Do I need this campaign?
Updated on: November 5, 2020
Campaigns are easy to start. So are ad groups. It’s tempting to start a whole bunch of them. Some consultants even recommend it. We’re here to help you resist that temptation.
Why resist the temptation? Starting more campaigns or ad groups or keywords than you need leads to a complicated mess. Complicated messes are hard to manage and usually lead to a worse performing account than a simple one.
If you want a high performing account, you need an account you can manage.
It’s true that lots of ad groups can get you some control
The most common reason for starting a lot of campaigns or ad groups is to split out SKUs to get more precise data on the performance of each SKU. The theory makes sense: Amazon doesn’t give you SKU level data but you can force them to give it to you by having one SKU per ad group. However, this can quickly get too big.

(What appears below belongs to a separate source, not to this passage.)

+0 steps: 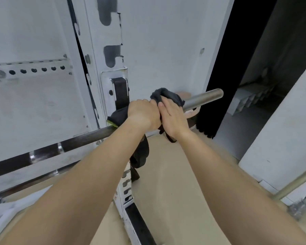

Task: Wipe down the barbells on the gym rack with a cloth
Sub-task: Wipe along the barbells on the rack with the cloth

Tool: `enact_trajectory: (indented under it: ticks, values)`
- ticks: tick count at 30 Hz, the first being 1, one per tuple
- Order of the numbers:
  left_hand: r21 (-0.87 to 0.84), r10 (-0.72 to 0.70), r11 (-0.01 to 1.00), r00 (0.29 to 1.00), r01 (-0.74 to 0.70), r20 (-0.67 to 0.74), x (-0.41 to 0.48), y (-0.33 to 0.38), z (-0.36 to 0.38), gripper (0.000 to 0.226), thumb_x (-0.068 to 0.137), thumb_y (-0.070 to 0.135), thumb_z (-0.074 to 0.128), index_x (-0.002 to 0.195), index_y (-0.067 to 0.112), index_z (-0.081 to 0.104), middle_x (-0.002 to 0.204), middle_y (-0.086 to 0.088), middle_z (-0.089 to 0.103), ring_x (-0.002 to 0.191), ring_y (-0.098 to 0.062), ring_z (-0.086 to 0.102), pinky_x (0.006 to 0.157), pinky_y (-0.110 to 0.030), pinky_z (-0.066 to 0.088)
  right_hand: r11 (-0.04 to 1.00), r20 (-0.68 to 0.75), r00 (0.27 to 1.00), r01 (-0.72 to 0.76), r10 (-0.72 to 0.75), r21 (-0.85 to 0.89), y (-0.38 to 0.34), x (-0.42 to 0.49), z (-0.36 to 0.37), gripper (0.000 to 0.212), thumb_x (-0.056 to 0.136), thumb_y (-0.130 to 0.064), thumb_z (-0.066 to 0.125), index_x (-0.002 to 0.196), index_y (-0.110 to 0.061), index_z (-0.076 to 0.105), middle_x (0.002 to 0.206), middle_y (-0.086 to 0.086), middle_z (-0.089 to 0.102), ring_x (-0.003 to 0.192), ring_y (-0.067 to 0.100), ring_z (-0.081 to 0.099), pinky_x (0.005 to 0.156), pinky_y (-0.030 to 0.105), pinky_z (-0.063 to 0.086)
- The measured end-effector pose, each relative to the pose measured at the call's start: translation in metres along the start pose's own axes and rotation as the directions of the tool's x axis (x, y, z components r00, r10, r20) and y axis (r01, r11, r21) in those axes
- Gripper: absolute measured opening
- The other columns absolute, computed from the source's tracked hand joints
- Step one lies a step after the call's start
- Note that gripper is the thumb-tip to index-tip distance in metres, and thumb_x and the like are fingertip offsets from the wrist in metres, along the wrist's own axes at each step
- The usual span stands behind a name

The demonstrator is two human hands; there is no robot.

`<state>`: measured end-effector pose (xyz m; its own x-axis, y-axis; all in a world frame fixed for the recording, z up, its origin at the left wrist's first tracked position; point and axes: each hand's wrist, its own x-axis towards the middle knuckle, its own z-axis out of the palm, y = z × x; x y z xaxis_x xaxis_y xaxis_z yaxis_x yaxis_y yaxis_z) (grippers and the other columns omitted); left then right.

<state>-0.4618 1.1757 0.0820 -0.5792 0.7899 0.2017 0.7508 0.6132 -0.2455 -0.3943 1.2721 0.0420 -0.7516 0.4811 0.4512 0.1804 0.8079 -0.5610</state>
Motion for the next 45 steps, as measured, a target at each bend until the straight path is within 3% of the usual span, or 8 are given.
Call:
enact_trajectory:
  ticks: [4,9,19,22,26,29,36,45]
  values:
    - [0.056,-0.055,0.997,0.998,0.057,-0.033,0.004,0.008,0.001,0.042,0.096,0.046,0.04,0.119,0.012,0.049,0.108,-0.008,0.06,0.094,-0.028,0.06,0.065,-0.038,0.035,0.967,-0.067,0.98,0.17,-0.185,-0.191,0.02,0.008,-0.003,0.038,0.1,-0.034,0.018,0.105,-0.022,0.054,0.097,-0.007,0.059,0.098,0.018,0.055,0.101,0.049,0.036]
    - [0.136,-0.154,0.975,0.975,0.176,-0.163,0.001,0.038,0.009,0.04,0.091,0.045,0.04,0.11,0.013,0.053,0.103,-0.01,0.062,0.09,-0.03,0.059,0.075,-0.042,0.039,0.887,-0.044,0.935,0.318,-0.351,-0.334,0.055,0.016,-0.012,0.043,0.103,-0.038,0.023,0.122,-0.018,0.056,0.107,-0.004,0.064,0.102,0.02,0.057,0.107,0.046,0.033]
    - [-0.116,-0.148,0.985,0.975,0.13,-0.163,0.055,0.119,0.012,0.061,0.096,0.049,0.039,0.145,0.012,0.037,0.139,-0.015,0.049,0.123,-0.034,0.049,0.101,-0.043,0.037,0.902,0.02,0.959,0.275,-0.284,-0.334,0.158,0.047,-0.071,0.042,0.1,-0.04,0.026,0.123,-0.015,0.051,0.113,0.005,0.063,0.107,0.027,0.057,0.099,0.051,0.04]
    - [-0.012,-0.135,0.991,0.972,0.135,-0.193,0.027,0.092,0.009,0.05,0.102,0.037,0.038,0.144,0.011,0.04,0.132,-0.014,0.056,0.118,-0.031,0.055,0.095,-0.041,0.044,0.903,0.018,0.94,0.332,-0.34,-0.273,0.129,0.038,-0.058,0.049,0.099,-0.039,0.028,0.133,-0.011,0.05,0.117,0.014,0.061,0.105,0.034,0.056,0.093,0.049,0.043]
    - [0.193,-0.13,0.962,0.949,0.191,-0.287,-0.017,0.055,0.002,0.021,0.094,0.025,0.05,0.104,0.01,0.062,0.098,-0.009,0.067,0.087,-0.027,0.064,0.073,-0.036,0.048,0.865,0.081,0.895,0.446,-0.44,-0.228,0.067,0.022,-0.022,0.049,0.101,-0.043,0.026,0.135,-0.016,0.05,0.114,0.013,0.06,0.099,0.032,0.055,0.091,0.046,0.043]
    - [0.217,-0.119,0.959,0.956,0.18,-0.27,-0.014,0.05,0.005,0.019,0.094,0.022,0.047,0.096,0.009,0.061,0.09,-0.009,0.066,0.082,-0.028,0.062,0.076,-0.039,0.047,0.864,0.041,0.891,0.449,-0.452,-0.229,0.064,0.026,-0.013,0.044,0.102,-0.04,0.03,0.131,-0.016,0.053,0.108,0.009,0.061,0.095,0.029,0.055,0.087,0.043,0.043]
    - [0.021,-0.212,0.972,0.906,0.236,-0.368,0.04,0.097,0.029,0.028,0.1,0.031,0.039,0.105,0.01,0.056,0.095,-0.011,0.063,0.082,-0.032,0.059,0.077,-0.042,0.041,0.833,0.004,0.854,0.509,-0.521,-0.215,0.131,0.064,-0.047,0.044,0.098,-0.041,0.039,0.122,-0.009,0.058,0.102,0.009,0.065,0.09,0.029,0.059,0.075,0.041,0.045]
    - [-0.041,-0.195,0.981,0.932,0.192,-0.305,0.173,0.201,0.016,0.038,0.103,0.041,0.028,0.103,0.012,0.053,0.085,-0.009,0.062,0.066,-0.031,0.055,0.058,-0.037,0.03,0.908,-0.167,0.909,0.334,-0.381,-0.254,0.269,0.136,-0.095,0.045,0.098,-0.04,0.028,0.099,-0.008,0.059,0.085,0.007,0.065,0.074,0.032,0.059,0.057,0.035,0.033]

Let’s see an example of how quickly this simple structure grows.
By splitting out by match type you get this
And then if your product comes in multiple sizes you get this. Now we’re up to 12 ad groups with only three sizes!
One more split by three colors and we’re up to 36 ad groups!!
And this is just with 3 sizes and 3 colors. Clearly this is not scalable.
And it gets worse. The clincher is that if you’ve got a 1000 keywords that you’re putting in each of these ad groups then you have 27,000 keywords total, plus the 9 automatic ad groups. Having control this precise is only useful if you can actually manage 27,000 bids.
So while at first putting different products into their own ad groups or campaigns seems like a good idea, it’s often more trouble than it’s worth.
What you really want to control is exposure to search terms
Insight into SKU performance is nice. But what you really need is control over which customer searches your ads show up for, and how much you pay for that exposure. When you have an ad group for each SKU, you don’t actually have full control of what Amazon will show when someone searches for a keyword that is in each ad group. The best you can do is encourage Amazon to pick one ad over the other by bidding more in one ad group. If you want to reduce or increase your exposure to a specific search term, you need to manage all of your bids across all of those ad groups in sync. Otherwise Amazon will likely just give the impression to the same keyword with a higher bid in another ad group.
Now, if managing tens or hundreds of bids just to control exposure to one search term seems like a challenging task, that’s because it is. And that’s why we recommend you isolate your exposure for each search term to one place.
If we sell a cape and have ad groups split out by match type and size then we have a lot of places to manage exposure. If we have just the keywords in the table below we have 30 places where the search term “black cape” can get exposure.
Contrast that to the much simpler structure below. If we have a negative exact keyword for “black cape” in our auto campaign and just have “black cape” as an exact match then we only have one place to control exposure:
In both cases, Amazon will pick which ad it wants to show but in the second case you’re collecting all of your performance data for the search term “black cape” in one place and only need to adjust the bid on that one keyword to control it. So much easier!
Let’s take a look at how this plays out with some flow charts. This first one represents having three ads in one ad group with a broad and phrase match keyword that both can fire on the search term “black cape”. You can see we have two places to manage bid if we wanted to increase or decrease the number of impressions we get for “black cape”
If we broke out each SKU into its own ad group, we’d have six bids to manage!
Search term isolation reduces the number of bids to manage down to one. This is like only needing to manage one valve to control the flow of impressions to your ads. This is what you want.
Reducing the complexity of your account can allow you to manage it more efficiently and effectively. Breaking SKUs by ad group gives the illusion of control because you get data at the SKU level, but you don’t have precise control over your exposure to a given search term as Amazon can shift impressions between multiple keywords and ad groups.
Reducing the number of places a search term gets exposure (ideally down to just one keyword) gives you maximum control of your performance.